These are words I have never told.
The last text message from my Dad was sent to me on November 15th 2007, it read:
"Rach, have a fantastic time in thailand, have loads of fun, will talk to you when u get back and we have a surprise 4 you on your birthday, i love and miss u"
For three years I have read and re-read that message. Wishing that the surprise had only been the new iPod and speakers that were wrapped up, ready, waiting in my parents bedroom.
But it wasn't.
On November 8th 2007 my Dad left to go to South Africa as part of a business venture for the company he worked for, Chevron. At the time we were living in The Philippines.
I had insisted that we both have a breakfast together on the 31st floor of our apartment building - we were both incredibly busy, but we found the time. Suffice to say, it was one of the nicest times we had together.
Several days after Dad left for South Africa, I too, departed for another country; Thailand. After a roller-coaster of a week, I was glad to be arriving home to my family. Dad and I arrived home on the same day, 23rd November.
An evening was shared, exchanging gifts and plenty of stories.
The next day, 24th November, Mum, Dad and I spent the morning at Shangri-La EDSA. Over a typical Starbucks lunch we shared even more stories of our travels. At this point I was rich in the knowledge of the wonderful times my Dad had overseas. He was at one of the highest points in his life. Everything was fitting into place, he had accomplished so much in the last few years and his hard work was paying off.
That evening I left with my driver, Armando, to a friend's house to celebrate her 17th birthday. At midnight we would all begin to celebrate my very own 17th.
My celebrations were cut short when I received a text message from my sister, abruptly telling me to "come home now". After replying with a "what on earth for?" I received something that twisted my stomach in a way it had never been twisted before; "it's dad... something bad... just come home now please rachel". At this point, I had no idea what was happening, calling Zoe made it worse because she was crying so much she couldn't even tell me what was going on.
I left the party, bewildering my friends, nobody knew how serious it was. Not even me.
I knew it was bad when I walked into the lobby of my building, the hotel staff were staring at me and offered to accompany me up the lift. I knew it was even worse when I opened the door of my apartment and my parents' friend was with my sisters telling us we had to rush to the hospital that very minute.
I remember very little from the hospital. Mum was sitting on a seat and ran to us when she saw us arrive. She whispered, "he's gone".
I fell to the ground and screamed. Screamed like I had never before.
It seems cliche to say, but my life stopped right then and there. I can't remember who calmed me. Somehow they managed.
My Dad had been taken so quickly from us by what they term acute hemorrhagic pancreatitis.

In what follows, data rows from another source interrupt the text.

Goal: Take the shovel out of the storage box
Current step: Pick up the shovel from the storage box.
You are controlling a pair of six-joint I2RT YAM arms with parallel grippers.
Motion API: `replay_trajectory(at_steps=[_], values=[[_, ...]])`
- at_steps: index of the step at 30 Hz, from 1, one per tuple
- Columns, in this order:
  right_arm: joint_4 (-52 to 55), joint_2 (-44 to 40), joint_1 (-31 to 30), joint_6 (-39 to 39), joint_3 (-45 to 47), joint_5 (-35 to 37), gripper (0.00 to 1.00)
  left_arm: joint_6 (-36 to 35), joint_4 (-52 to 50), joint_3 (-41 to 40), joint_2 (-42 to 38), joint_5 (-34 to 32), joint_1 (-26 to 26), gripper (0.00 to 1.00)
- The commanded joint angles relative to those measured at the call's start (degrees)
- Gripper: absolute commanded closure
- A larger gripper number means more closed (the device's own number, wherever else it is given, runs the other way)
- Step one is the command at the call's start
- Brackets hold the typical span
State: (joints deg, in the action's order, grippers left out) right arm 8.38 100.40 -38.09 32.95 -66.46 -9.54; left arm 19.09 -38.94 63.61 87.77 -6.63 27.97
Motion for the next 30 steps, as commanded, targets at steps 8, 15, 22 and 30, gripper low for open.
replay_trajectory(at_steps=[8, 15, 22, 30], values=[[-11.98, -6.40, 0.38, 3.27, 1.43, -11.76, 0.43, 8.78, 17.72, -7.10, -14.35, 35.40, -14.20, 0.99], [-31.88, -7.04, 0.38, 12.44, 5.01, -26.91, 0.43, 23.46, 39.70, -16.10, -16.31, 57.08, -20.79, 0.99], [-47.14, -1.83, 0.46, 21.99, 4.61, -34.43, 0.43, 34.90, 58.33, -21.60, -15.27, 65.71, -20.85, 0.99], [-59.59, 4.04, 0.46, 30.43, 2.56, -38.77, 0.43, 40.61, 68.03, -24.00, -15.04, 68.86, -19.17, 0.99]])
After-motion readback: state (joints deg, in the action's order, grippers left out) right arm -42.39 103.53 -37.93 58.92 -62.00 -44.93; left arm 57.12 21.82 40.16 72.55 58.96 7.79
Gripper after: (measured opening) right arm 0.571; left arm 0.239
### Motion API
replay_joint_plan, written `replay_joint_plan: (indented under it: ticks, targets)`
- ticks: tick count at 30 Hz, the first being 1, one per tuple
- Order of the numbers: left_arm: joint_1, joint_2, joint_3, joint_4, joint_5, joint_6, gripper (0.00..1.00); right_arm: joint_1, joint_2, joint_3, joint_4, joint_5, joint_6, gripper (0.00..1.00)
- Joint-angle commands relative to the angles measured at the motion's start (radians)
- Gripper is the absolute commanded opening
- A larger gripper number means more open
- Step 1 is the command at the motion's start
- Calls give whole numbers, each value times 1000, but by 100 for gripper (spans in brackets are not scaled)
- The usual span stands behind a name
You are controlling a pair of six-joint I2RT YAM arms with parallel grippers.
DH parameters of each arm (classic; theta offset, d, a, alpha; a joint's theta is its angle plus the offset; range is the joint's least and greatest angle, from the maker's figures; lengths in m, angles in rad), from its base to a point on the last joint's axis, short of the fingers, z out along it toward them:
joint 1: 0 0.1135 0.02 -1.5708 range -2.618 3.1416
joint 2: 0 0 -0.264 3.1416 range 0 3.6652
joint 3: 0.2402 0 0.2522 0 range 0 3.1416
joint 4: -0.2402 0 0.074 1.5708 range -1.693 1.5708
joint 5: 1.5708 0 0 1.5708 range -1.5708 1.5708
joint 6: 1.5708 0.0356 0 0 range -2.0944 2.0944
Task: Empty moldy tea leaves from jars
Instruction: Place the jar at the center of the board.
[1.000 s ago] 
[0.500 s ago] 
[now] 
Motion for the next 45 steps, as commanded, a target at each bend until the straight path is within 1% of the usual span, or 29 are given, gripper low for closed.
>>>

It came on suddenly and ended so very swiftly.
Needless to say, I had possibly the worst birthday I could have ever asked for.
There was a blank space in my birthday card where he was to sign his birthday wishes to me.
So many people were milling around our apartment, they had good intentions and I would have never made it through the week if not for the support of the many great friends I had.
The first month was particularly hard. For the first week I had only a few hours sleep. We had to deal with two funerals, one in Manlia, the other in Wellington.
We were then plagued with the news that we would have to move back to New Zealand. We had, however, predicted this news.
Moving countries and adjusting to a new four-person family life was particularly hard.
I began to give up explaining to people why I was back in the country after only two years of being gone. Eventually I began meeting new people. People who didn't know of my past. It was easy not to mention, only to those people with whom I grew closer with.
It wasn't that I wanted to keep people in the dark, I just find that people become overly cautious when speaking to you.
Three years on and I still sometimes find it hard to cope. The days do become few and far between, as time begins to heal the gaping wound within me. Significant events are the toughest; graduations, getting a job, even receiving an A for an assignment. I think of events that are yet to happen, ones that a father shouldn't miss out on. These thoughts always leave me contemplating 'what if'. What if this hadn't happened? Where would we be now? Thoughts like these are not constructive. I try to place them as far back in my mind as possible.
These events made me the person I am today. Often I wish it didn't mean taking the kindest soul out of my life at such a young age. I was only allowed to spend seventeen years with my Dad.
They were, however, some of the best seventeen years of my life.
I am turning twenty tomorrow.
I am thinking of you, Dad.
I know you are thinking of me too. Somewhere.
I miss you. I love you.
So much.
This is for "best dad in the world".